What the task asks:
Your answer should be the exact lines of the data below from the one containing "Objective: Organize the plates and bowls" through the one containing "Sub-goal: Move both"; please include nothing else.

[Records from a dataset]
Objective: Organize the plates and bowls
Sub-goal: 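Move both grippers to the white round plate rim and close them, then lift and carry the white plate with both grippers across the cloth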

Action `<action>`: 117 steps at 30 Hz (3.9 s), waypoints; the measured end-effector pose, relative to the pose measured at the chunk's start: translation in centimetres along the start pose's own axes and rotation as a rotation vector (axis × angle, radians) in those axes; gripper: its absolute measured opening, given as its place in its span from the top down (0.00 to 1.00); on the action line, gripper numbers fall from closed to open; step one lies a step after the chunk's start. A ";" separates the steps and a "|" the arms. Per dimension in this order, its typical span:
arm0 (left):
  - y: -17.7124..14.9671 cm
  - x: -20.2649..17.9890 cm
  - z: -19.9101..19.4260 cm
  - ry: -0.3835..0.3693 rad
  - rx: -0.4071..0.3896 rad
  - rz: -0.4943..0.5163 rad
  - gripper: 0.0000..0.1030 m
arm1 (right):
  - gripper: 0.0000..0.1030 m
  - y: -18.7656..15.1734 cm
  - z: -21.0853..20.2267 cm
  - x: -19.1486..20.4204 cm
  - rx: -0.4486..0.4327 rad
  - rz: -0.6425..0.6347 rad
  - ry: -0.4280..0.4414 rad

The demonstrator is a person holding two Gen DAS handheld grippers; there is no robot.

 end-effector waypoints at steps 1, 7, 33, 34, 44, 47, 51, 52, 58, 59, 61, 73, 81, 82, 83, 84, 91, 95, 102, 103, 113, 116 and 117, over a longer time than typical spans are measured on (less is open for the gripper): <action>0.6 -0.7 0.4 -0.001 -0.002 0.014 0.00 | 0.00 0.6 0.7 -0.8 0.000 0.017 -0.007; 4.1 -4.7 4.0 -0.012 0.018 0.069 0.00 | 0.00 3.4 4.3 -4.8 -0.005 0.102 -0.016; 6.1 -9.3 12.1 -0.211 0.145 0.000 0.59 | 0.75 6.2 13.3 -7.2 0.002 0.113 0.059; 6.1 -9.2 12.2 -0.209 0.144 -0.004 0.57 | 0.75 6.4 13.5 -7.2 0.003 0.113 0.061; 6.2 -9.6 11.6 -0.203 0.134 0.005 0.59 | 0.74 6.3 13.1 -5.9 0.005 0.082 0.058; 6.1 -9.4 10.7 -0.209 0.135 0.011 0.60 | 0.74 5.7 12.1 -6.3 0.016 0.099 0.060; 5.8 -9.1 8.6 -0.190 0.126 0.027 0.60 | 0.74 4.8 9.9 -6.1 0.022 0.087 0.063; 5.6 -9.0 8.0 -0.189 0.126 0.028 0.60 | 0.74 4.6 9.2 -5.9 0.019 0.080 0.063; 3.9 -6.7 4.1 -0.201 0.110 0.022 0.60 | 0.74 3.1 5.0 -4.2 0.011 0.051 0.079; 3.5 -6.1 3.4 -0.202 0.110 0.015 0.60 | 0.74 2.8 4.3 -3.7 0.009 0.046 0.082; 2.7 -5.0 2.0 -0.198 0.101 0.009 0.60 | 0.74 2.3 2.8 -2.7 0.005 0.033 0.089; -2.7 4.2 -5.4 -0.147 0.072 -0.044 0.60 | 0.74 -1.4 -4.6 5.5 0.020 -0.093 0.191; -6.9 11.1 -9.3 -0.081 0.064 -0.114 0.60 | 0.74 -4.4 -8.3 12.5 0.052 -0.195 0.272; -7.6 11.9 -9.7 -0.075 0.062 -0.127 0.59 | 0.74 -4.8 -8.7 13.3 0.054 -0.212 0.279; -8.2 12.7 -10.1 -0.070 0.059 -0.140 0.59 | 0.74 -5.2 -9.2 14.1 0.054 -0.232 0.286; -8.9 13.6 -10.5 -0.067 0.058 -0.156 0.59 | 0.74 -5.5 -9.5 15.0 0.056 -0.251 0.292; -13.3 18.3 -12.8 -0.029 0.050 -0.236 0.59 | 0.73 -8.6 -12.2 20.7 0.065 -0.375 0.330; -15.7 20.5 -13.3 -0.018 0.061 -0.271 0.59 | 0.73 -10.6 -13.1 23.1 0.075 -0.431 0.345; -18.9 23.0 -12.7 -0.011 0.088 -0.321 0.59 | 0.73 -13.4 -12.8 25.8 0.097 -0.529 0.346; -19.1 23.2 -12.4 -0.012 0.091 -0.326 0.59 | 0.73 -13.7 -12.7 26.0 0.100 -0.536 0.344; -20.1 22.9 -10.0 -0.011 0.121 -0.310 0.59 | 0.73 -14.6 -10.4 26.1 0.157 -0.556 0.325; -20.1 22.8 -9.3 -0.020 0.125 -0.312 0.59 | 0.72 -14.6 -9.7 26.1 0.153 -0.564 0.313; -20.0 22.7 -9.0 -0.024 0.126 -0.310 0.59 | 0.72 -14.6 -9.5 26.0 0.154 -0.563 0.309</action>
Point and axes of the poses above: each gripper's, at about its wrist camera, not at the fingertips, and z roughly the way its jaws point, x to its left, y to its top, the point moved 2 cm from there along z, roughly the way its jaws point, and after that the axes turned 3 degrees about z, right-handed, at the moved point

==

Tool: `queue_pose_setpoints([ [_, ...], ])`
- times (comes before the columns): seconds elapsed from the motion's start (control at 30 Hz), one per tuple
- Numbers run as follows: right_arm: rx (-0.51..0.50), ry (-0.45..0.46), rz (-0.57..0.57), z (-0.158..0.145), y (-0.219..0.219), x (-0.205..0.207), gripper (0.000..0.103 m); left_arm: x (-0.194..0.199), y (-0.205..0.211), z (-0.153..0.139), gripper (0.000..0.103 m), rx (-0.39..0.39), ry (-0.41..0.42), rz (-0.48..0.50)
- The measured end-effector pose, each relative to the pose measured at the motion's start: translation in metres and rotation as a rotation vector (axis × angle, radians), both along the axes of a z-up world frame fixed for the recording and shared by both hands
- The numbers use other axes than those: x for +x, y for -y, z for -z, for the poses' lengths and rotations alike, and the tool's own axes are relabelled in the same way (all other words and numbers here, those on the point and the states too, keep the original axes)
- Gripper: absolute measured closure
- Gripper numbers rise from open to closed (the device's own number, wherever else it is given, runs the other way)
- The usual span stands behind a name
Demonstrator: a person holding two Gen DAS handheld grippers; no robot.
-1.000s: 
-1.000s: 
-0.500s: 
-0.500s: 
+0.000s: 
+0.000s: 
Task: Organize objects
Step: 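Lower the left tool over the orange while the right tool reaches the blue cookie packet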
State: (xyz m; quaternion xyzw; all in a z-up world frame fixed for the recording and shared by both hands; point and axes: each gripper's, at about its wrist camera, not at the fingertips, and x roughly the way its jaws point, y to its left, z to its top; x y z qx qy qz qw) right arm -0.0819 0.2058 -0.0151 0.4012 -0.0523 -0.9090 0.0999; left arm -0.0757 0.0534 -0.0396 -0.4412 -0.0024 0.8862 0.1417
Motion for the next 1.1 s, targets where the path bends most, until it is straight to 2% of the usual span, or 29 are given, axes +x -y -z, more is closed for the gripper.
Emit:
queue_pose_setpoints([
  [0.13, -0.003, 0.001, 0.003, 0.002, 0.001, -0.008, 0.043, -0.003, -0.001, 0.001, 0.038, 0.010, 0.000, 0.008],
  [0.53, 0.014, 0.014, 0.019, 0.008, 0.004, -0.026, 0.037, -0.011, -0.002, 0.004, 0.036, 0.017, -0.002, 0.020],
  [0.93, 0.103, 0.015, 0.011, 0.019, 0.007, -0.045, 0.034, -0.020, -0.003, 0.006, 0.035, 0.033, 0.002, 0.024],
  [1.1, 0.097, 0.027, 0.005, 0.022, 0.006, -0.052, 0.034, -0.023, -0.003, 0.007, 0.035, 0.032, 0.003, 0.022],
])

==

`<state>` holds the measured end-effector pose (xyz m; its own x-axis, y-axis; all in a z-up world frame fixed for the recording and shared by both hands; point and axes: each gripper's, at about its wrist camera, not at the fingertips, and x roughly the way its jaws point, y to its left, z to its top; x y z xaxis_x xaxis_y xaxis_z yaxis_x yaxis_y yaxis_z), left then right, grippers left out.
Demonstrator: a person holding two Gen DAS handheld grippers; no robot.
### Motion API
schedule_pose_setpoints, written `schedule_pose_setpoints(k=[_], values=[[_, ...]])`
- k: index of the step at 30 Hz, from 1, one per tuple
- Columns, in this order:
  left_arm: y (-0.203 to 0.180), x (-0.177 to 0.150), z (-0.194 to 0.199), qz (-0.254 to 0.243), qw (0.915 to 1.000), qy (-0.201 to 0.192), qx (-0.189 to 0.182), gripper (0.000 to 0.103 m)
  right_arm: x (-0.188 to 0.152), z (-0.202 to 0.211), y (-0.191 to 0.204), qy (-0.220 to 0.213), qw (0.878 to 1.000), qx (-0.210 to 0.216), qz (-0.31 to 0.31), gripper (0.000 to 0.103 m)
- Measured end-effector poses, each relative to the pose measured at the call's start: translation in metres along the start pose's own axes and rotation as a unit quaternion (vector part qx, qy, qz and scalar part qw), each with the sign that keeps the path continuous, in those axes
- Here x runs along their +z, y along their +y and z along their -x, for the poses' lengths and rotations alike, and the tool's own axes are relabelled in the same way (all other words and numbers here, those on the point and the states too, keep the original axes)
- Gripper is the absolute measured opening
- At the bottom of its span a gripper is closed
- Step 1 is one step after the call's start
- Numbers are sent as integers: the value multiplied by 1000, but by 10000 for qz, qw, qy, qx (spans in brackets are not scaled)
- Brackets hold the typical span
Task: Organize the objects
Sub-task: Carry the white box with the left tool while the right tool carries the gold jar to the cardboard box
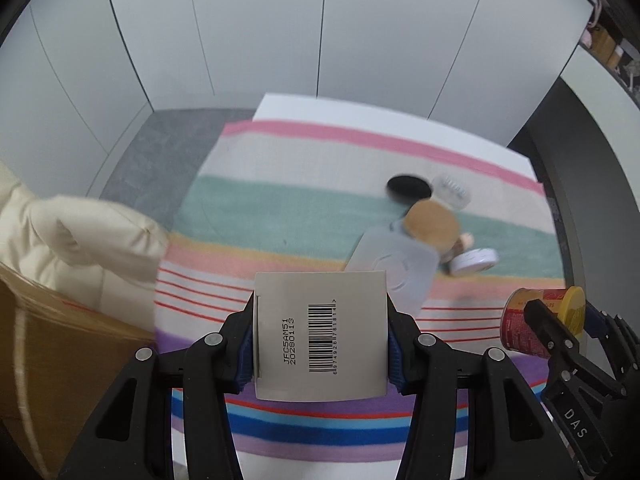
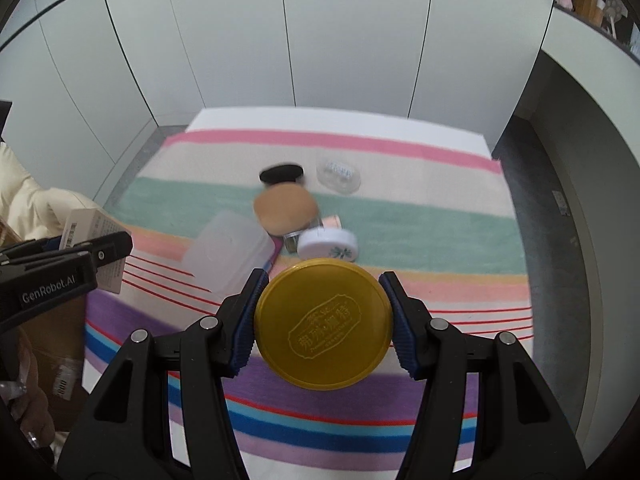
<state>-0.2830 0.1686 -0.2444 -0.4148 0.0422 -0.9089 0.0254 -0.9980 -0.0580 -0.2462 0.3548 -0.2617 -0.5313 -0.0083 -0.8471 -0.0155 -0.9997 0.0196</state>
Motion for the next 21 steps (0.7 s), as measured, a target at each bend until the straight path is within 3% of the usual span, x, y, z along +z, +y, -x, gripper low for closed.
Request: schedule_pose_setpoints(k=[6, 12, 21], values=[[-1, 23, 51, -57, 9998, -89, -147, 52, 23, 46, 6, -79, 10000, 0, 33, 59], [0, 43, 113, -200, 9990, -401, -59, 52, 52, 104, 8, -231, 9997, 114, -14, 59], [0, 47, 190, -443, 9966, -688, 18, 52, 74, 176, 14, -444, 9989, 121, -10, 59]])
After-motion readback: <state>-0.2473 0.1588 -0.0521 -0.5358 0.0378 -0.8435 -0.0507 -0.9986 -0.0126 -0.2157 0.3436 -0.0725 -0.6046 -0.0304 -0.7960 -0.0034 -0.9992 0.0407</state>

Solution to the problem:
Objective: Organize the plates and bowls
Sub-goal: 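Move both grippers to the white round plate rim and close them, then lift and carry the white plate with both grippers across the cloth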

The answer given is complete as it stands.